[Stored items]
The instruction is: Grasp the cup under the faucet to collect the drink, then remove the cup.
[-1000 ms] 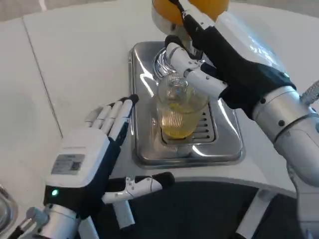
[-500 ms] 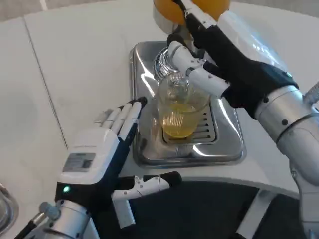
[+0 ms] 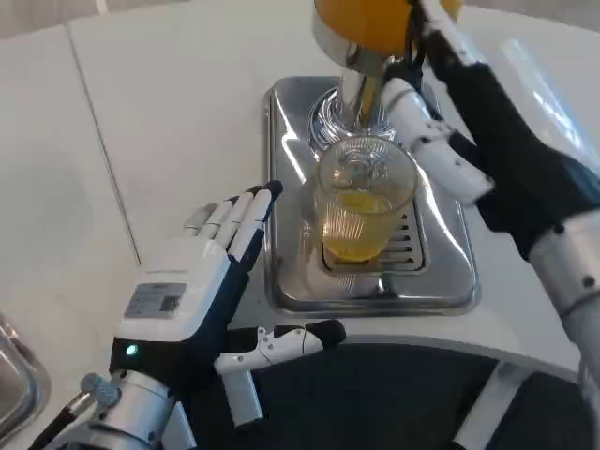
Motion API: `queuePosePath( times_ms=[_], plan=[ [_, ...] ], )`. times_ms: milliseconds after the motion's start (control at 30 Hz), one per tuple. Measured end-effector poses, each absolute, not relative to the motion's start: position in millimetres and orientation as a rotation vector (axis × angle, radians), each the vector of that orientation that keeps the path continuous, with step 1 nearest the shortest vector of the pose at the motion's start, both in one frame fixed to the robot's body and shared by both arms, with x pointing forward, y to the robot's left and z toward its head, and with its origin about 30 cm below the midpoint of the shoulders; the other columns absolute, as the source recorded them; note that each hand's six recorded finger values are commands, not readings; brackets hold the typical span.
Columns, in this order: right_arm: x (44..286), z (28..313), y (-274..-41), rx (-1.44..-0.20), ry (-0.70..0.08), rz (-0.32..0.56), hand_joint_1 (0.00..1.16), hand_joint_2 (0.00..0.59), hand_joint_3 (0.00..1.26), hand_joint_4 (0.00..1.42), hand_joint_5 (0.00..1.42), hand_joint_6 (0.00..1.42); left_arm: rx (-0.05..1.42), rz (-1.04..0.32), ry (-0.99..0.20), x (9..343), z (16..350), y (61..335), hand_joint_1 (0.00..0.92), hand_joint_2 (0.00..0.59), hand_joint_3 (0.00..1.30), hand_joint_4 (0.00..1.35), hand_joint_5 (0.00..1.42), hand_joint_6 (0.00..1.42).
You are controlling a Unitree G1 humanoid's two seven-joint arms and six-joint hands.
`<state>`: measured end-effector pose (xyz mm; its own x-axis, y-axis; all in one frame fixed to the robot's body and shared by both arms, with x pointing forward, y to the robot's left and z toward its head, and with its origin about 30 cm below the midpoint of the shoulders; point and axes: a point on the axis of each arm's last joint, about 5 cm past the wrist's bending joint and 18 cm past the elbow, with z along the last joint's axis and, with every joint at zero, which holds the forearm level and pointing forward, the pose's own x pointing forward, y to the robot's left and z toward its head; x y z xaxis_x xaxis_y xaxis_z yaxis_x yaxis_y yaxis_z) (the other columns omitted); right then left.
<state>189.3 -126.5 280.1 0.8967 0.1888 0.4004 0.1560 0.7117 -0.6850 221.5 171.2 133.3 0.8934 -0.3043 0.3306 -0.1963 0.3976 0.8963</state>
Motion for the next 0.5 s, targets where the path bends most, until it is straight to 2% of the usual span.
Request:
queuePosePath(
  times_ms=[133, 233, 367, 500],
  plan=[
    [180.2, 267.6, -126.0, -0.723, -0.451, -0.091, 0.0, 0.586, 0.0, 0.0, 0.0, 0.0, 1.174, -0.074, -0.489, 221.9, 133.1, 170.9, 0.006, 0.034, 0.0, 0.0, 0.04, 0.06],
    [176.2, 260.7, -125.2, -0.703, -0.433, -0.127, 0.0, 0.586, 0.0, 0.0, 0.0, 0.0, 1.174, -0.074, -0.489, 223.0, 133.3, 170.8, 0.007, 0.035, 0.0, 0.0, 0.04, 0.06],
    [172.0, 258.5, -124.7, -0.717, -0.465, -0.118, 0.0, 0.586, 0.0, 0.0, 0.0, 0.0, 1.176, -0.076, -0.492, 225.8, 133.8, 169.9, 0.008, 0.035, 0.0, 0.0, 0.04, 0.06],
    [168.7, 257.3, -128.3, -0.784, -0.508, -0.094, 0.0, 0.586, 0.0, 0.0, 0.0, 0.0, 1.177, -0.081, -0.497, 230.4, 133.8, 167.5, 0.008, 0.035, 0.0, 0.0, 0.04, 0.06]
  ],
)
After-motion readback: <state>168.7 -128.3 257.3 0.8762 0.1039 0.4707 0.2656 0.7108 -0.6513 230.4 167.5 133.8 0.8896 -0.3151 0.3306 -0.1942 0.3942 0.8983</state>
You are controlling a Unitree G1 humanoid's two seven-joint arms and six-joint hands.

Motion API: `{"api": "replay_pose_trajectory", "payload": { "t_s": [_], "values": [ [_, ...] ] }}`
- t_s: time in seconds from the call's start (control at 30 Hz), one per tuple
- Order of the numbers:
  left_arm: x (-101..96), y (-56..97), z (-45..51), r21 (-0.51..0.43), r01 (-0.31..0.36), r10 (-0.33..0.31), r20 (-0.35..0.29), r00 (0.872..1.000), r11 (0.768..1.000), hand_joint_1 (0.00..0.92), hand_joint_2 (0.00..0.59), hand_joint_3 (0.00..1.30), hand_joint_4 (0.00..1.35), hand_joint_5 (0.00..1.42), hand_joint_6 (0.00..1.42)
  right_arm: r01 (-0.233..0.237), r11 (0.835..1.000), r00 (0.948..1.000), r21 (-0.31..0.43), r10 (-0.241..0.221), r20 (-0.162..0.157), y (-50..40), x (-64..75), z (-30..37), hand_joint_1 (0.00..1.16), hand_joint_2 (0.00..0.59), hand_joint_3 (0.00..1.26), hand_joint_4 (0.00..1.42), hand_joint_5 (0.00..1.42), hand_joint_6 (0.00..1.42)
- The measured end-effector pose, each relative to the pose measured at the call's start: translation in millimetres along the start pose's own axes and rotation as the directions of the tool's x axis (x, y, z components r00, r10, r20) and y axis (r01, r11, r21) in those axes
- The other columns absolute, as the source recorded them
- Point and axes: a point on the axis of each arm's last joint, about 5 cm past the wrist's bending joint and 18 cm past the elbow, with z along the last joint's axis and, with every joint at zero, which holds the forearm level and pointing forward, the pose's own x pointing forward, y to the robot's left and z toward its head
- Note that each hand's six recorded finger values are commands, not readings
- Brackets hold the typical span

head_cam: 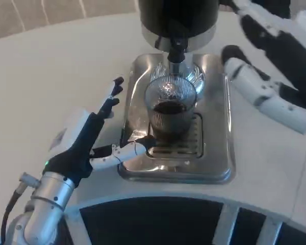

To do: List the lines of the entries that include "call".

Answer for this exercise:
- t_s: time in seconds from the call's start (control at 30 Hz), one per tuple
- The measured end-effector pose, each relative to the pose measured at the call's start: translation in millimetres along the start pose's own axes and rotation as the directions of the tool's x axis (x, y, z components r00, r10, r20) and y axis (r01, r11, r21) in those axes

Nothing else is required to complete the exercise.